● WHAT YOU SHOULD DO: Across the listing, the lines that include "things" must be tallied and reported as a bare number.
- Opening Delimiter -
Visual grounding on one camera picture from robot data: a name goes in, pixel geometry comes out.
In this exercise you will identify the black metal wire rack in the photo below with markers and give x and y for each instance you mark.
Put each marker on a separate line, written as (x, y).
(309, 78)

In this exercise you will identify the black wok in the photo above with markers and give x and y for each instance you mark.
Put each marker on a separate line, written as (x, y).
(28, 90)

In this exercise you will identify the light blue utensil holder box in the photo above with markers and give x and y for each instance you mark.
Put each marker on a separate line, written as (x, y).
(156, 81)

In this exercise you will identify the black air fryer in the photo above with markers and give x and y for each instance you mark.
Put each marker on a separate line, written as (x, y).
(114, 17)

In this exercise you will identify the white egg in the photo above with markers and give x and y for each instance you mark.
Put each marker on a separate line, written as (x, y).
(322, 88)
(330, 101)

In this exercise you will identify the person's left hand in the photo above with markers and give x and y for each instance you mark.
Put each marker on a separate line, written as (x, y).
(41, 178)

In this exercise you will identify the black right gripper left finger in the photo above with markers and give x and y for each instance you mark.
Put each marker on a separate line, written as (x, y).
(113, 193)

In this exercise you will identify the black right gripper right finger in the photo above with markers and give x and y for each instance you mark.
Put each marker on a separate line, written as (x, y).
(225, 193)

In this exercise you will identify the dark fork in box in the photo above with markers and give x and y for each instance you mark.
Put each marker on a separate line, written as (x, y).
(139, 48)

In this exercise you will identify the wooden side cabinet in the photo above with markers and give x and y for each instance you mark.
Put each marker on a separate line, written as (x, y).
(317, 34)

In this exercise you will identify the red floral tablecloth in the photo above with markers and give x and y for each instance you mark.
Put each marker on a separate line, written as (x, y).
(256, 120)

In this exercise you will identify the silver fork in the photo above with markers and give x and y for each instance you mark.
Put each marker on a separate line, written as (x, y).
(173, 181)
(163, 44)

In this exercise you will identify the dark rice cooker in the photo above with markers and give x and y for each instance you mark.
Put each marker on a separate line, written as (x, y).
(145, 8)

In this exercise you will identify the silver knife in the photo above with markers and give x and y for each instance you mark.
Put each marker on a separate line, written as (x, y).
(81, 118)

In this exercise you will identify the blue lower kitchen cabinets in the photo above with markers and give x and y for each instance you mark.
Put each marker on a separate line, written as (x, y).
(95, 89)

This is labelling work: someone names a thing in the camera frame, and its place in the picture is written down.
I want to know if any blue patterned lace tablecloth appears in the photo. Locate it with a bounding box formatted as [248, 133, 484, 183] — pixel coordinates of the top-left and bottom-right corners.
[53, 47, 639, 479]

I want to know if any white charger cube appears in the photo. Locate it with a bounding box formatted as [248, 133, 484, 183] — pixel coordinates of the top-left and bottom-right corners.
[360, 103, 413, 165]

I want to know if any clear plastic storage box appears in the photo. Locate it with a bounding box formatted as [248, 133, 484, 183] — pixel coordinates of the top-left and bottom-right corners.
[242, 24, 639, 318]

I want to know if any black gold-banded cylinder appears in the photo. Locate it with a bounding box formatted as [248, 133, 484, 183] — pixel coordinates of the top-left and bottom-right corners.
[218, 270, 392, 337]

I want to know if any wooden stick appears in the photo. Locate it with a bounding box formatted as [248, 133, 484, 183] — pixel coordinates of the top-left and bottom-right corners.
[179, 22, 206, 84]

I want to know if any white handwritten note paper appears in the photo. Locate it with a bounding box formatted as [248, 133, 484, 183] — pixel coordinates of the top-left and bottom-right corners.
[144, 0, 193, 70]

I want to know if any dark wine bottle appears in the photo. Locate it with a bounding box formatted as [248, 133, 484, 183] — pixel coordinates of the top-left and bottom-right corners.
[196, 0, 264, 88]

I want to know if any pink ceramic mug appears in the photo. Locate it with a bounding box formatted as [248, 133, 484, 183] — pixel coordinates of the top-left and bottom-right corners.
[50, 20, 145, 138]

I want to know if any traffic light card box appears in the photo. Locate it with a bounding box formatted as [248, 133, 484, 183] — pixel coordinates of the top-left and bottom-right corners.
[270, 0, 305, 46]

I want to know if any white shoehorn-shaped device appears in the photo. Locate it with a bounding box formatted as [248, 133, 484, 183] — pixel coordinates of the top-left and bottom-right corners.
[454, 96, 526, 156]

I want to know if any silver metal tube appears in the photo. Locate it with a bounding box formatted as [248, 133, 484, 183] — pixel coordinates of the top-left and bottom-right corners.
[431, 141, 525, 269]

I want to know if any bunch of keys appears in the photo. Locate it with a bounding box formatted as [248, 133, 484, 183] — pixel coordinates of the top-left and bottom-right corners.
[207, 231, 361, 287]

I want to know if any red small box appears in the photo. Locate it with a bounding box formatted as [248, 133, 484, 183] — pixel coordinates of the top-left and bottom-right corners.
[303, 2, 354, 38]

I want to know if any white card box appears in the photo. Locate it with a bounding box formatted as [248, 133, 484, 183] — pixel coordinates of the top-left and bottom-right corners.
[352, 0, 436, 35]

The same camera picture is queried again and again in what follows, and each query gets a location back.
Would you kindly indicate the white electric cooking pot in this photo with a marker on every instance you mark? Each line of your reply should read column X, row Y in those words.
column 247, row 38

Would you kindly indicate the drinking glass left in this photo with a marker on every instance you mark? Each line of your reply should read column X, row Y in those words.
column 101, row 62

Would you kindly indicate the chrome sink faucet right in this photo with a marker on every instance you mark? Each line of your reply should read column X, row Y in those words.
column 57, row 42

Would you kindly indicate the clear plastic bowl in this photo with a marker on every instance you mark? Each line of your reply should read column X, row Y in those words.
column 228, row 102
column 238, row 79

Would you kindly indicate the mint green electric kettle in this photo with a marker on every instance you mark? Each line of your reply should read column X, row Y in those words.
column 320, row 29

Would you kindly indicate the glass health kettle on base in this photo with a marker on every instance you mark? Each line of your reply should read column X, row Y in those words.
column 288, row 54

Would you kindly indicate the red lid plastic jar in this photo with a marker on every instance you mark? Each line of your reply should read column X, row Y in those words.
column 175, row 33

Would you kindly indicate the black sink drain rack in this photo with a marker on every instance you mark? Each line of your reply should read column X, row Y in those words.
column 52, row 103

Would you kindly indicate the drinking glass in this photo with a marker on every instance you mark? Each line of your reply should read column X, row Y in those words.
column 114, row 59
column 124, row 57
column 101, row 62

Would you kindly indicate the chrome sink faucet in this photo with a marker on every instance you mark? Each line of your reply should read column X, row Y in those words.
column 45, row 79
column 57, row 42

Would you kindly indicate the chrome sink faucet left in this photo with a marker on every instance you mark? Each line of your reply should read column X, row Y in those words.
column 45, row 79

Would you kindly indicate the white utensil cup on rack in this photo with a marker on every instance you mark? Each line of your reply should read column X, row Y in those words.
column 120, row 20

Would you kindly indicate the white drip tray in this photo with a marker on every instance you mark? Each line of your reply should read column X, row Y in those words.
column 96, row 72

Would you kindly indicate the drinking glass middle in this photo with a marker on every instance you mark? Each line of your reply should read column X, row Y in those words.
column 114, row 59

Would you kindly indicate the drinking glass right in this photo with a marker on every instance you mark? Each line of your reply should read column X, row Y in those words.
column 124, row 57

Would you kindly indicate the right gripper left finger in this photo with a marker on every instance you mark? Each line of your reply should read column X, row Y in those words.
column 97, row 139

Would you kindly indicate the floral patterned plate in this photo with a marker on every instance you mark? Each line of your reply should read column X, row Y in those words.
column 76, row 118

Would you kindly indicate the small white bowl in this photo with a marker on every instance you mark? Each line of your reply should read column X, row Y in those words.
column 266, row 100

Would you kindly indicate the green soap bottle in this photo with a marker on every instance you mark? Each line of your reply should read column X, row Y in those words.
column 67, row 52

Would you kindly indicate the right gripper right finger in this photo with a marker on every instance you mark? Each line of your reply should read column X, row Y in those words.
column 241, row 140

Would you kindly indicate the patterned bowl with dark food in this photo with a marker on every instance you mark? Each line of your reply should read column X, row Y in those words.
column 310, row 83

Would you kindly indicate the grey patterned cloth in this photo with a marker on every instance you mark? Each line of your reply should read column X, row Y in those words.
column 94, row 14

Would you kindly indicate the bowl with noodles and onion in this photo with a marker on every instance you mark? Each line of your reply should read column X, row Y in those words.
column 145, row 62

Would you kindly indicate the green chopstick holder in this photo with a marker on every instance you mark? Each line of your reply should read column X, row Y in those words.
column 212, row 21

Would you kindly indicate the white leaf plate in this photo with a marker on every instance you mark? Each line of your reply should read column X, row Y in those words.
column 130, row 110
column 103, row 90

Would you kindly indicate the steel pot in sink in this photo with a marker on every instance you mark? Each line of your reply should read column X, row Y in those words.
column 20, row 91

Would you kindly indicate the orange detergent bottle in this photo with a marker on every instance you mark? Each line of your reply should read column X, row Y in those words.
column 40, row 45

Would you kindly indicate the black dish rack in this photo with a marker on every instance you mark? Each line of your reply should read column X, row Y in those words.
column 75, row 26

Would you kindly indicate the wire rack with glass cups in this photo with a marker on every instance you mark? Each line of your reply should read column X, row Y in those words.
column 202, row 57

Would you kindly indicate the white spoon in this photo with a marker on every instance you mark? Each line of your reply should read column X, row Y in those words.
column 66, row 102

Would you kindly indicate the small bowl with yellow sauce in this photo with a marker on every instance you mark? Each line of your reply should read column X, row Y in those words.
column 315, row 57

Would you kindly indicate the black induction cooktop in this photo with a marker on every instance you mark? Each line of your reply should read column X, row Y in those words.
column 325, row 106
- Closing Delimiter -
- Opening Delimiter -
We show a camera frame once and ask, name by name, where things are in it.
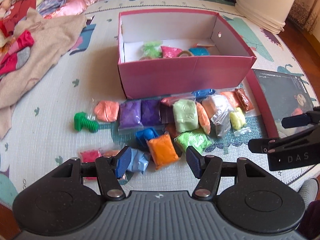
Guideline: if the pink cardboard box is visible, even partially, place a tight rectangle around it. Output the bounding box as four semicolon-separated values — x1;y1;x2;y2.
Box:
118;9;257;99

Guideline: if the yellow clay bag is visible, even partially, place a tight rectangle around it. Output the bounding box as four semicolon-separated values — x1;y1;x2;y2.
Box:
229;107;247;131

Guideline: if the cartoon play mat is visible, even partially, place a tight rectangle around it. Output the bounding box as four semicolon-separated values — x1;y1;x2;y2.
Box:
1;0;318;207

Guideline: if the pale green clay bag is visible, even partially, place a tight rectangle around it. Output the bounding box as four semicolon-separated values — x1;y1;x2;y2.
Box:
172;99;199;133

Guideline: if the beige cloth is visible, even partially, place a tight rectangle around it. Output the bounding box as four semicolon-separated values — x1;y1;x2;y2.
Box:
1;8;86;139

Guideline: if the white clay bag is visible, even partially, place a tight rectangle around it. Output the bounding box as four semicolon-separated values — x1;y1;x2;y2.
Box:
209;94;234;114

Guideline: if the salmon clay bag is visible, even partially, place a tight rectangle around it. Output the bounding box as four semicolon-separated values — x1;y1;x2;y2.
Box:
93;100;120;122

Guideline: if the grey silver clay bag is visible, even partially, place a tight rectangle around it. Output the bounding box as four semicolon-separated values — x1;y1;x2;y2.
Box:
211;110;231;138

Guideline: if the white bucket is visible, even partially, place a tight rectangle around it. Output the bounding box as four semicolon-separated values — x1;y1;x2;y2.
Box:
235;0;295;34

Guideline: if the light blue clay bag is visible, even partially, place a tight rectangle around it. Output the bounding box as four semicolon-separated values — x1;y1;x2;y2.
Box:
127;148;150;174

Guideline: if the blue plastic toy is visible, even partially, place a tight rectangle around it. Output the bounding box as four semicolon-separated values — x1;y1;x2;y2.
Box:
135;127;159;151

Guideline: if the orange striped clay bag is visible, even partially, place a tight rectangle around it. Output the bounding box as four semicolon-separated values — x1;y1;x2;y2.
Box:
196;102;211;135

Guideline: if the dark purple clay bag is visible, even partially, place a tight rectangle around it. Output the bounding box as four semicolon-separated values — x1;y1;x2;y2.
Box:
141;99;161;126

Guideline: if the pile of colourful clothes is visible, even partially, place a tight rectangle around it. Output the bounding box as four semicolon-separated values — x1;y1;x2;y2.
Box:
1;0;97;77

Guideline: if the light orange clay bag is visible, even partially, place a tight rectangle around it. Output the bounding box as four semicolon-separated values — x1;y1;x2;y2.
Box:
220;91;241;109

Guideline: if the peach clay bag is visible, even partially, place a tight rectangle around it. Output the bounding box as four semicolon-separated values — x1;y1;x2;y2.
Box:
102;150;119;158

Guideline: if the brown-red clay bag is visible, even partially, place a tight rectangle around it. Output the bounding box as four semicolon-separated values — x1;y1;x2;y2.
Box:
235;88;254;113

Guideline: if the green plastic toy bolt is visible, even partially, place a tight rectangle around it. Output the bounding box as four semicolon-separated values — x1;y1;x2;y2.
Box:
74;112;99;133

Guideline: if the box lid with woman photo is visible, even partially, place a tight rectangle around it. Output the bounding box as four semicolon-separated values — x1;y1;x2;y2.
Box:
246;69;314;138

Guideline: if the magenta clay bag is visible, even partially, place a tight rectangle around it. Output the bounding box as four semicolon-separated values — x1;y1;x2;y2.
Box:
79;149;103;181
- Closing Delimiter -
- Opening Delimiter -
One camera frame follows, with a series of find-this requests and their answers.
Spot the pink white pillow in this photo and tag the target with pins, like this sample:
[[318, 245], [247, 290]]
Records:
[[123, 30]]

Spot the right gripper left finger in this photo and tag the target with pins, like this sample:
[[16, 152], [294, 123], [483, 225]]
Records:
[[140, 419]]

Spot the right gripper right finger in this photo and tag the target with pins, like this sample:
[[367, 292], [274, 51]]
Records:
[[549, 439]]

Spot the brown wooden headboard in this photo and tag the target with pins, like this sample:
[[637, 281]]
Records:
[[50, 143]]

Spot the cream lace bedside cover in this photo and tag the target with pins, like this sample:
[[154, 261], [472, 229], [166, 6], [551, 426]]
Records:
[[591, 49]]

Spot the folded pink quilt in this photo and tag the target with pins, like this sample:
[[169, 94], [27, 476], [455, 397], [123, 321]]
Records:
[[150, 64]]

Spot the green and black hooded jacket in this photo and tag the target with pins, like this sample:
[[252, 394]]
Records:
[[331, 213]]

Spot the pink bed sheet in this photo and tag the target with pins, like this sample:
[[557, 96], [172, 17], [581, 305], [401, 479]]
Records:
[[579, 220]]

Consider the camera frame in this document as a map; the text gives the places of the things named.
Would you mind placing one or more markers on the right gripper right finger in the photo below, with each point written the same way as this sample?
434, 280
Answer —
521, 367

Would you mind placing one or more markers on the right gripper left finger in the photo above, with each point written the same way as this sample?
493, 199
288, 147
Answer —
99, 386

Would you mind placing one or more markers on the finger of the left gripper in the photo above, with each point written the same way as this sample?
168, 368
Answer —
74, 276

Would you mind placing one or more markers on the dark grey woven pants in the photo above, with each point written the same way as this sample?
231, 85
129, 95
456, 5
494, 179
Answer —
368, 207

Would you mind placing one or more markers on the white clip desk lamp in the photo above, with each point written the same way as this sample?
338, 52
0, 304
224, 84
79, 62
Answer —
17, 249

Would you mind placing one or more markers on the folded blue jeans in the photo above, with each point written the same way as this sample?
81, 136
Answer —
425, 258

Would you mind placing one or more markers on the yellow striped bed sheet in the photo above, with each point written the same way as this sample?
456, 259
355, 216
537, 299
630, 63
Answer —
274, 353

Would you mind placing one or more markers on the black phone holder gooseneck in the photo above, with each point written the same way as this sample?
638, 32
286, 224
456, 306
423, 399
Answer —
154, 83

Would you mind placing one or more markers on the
- Closing Delimiter -
● THE ANSWER: 2